Page MenuHomePhabricator

How to use Wikipedia EventLogging schemas in Vagrant setup?
Closed, ResolvedPublic3 Estimated Story Points

Description

I'm trying to test the Wikipedia EventLogging schemas in my local Vagrant setup. But somehow they won't get recognized by the eventlogging server (/vagrant/logs/eventlogging.log is empty):

# /var/log/upstart/eventlogging-devserver.log 
Traceback (most recent call last):
  File "/usr/lib/python2.7/wsgiref/handlers.py", line 85, in run
    self.result = application(self.environ, self.start_response)
  File "/vagrant/srv/eventlogging/bin/eventlogging-devserver", line 156, in handle_event
    event, errors = validate(log_line)
  File "/vagrant/srv/eventlogging/bin/eventlogging-devserver", line 131, in validate
    schema = eventlogging.get_schema(scid, encapsulate=True)
  File "/vagrant/srv/eventlogging/eventlogging/schema.py", line 79, in get_schema
    validate_scid(scid)
  File "/vagrant/srv/eventlogging/eventlogging/schema.py", line 153, in validate_scid
    raise ValidationError('Invalid revision ID %s' % revision)
ValidationError: Invalid revision ID -1

I enabled the event logging role via Vagrant:

vagrant roles enable eventlogging
vagrant provision

I trigger events via JS console:

mw.loader.load( 'ext.eventLogging' ); 
mw.eventLog.logEvent( 'CentralAuth', { 'version': 1, 'action': 'sul2-autologin-login', 'userId': 1 } );
# CentralAuth is active ( https://meta.wikimedia.org/wiki/Schema_talk:CentralAuth )

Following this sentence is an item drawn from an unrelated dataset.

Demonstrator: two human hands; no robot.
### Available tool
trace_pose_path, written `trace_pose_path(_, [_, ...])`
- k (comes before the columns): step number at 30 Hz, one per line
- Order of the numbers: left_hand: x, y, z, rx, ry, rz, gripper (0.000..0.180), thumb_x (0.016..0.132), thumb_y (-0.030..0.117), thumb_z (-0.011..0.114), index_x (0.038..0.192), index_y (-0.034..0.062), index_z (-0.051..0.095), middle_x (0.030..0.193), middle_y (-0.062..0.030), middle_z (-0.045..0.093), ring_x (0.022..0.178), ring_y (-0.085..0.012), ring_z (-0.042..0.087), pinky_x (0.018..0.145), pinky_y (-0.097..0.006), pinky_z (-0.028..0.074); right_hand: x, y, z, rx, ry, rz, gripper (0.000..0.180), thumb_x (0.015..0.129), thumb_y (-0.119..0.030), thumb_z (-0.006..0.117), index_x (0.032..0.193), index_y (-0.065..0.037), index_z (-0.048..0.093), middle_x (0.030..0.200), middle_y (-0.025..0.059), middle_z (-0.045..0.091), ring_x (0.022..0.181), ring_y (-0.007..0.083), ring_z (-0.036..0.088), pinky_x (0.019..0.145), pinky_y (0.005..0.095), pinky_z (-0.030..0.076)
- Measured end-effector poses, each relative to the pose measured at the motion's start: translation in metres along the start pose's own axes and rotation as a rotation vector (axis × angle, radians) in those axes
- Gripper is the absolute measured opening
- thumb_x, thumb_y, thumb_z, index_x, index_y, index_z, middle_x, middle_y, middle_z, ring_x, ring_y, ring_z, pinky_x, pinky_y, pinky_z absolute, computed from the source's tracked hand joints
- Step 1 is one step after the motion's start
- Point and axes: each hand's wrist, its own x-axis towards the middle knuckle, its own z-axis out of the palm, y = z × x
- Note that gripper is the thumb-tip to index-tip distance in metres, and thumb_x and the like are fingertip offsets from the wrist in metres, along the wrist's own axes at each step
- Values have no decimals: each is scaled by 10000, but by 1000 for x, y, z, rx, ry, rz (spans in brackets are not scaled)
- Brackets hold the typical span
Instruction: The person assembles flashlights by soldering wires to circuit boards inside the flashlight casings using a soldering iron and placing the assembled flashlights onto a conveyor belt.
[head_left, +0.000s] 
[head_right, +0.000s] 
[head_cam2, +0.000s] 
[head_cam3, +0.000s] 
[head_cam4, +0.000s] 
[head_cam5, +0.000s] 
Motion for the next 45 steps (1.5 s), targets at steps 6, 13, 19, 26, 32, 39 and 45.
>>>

I added schema API url to several config files:

$wgEventLoggingSchemaApiUri = 'https://meta.wikimedia.org/w/api.php';

# /vagrant/LocalSettings.php 
# /vagrant/settings.d/puppet-managed/05-EventLogging.php 
# /vagrant/settings.d/01-EventLogging.php

What's wrong with my setup and how can I fix it?

Event Timeline

srishakatux subscribed.

I'm also having the same issue and my setup looks exactly the same. I am using Vagrant, https://meta.wikimedia.org/w/api.php as the schema api url, enabled EventLogging role and /vagrant/logs/eventlogging.log is empty.

As per the devserver installation instructions in the EventLogging/Guide, there should be a server folder inside the extension directory. But, I don't see that in my vagrant setup and maybe these instructions are not for Vagrant setup.

As per these instructions, Extension:EventLogging#Using_mediawiki-vagrant, maybe I don't need to setup devserver separately? In any case, my eventlogging.log file is empty and there isn't eventlogging-devserver.log file generated.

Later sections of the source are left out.